What This Tool Does
It reads the images inside a scanned PDF and extracts the text from them using OCR technology. The output is the text content of your document, organized by page, ready to copy or download.
Scanned PDFs are photographs of pages. They look like documents but contain no selectable text. OCR converts those images into actual readable characters.
How to Use It
- Click Choose PDF and select your scanned file.
- The tool processes each page using the Tesseract OCR engine.
- Extracted text appears page by page in the output box.
- Copy the text or use it with the PDF to Word tool for further editing.
What Affects Accuracy
Clean, high-resolution scans produce accurate results. Most typed text on a well-scanned document extracts correctly. Blurry images, skewed pages, unusual fonts, or low-contrast scans reduce accuracy. Handwriting is generally not handled well by any OCR tool.

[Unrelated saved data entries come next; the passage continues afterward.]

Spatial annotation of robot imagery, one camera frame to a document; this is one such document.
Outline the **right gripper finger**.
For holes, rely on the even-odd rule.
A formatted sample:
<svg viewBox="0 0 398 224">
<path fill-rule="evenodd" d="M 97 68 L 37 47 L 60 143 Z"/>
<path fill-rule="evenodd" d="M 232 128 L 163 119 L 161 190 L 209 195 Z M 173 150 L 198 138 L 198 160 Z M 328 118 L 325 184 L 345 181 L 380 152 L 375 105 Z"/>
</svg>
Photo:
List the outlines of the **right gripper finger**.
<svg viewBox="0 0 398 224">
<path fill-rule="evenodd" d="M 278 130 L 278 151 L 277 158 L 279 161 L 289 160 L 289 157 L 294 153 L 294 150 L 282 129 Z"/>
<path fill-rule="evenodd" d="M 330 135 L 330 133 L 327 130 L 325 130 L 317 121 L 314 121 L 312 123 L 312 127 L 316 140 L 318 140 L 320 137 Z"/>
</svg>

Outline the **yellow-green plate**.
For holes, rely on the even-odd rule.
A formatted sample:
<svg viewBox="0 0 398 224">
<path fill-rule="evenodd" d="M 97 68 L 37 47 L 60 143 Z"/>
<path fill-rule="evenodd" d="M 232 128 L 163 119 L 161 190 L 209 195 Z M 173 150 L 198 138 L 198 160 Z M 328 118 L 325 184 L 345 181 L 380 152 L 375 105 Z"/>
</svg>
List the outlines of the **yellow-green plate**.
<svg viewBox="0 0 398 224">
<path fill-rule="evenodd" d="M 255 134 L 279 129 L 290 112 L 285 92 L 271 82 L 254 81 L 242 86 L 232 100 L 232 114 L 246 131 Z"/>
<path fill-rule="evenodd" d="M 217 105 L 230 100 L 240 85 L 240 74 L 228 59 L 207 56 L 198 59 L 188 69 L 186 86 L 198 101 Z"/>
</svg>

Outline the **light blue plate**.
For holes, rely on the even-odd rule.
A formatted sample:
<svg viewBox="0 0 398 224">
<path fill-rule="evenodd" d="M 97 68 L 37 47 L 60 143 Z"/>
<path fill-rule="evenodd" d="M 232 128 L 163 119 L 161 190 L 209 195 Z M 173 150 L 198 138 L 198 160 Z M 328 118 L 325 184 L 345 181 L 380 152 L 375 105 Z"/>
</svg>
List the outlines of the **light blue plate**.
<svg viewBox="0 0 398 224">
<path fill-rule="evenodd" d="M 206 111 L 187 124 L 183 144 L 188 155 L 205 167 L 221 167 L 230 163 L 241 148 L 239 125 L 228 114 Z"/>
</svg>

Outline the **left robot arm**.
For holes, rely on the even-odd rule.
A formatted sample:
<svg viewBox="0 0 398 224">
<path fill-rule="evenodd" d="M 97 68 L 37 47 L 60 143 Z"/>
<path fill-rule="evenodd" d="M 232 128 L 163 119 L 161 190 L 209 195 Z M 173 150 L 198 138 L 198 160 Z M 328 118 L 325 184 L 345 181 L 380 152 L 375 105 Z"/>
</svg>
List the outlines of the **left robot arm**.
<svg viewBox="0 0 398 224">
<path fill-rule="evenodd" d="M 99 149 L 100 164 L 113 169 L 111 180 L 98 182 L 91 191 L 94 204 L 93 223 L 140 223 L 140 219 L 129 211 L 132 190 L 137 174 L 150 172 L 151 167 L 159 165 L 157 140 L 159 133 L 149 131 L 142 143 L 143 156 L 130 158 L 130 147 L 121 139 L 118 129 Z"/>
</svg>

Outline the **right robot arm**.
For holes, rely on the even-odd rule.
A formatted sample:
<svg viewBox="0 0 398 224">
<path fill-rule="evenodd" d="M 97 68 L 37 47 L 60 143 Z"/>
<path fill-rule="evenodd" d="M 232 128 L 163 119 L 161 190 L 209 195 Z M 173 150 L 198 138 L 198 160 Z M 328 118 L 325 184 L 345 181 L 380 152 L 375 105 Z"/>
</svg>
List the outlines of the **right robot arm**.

If a page comes out garbled, the scan quality on that page is likely the cause. Re-scanning at a higher resolution usually helps.
Common Uses
- Extracting text from scanned contracts or legal documents
- Converting old printed documents into editable digital text
- Making scanned research papers searchable and copyable
- Getting text out of photographed receipts or forms
- Preparing scanned content for translation or editing
Frequently Asked Questions
How accurate is the OCR?
Good for clean, high-resolution scans of typed text. Accuracy drops with blurry images, unusual fonts, or handwriting.
What languages does it support?
English by default. The underlying Tesseract engine supports many languages but this tool is configured for English.
Does it work on regular PDFs that already have text?
Yes, but it is not necessary. Regular PDFs with selectable text already contain the text data. OCR is specifically useful for image-based scans where no text data exists yet.
How long does it take?
Processing time depends on page count and image resolution. A 5-page scan usually takes under a minute.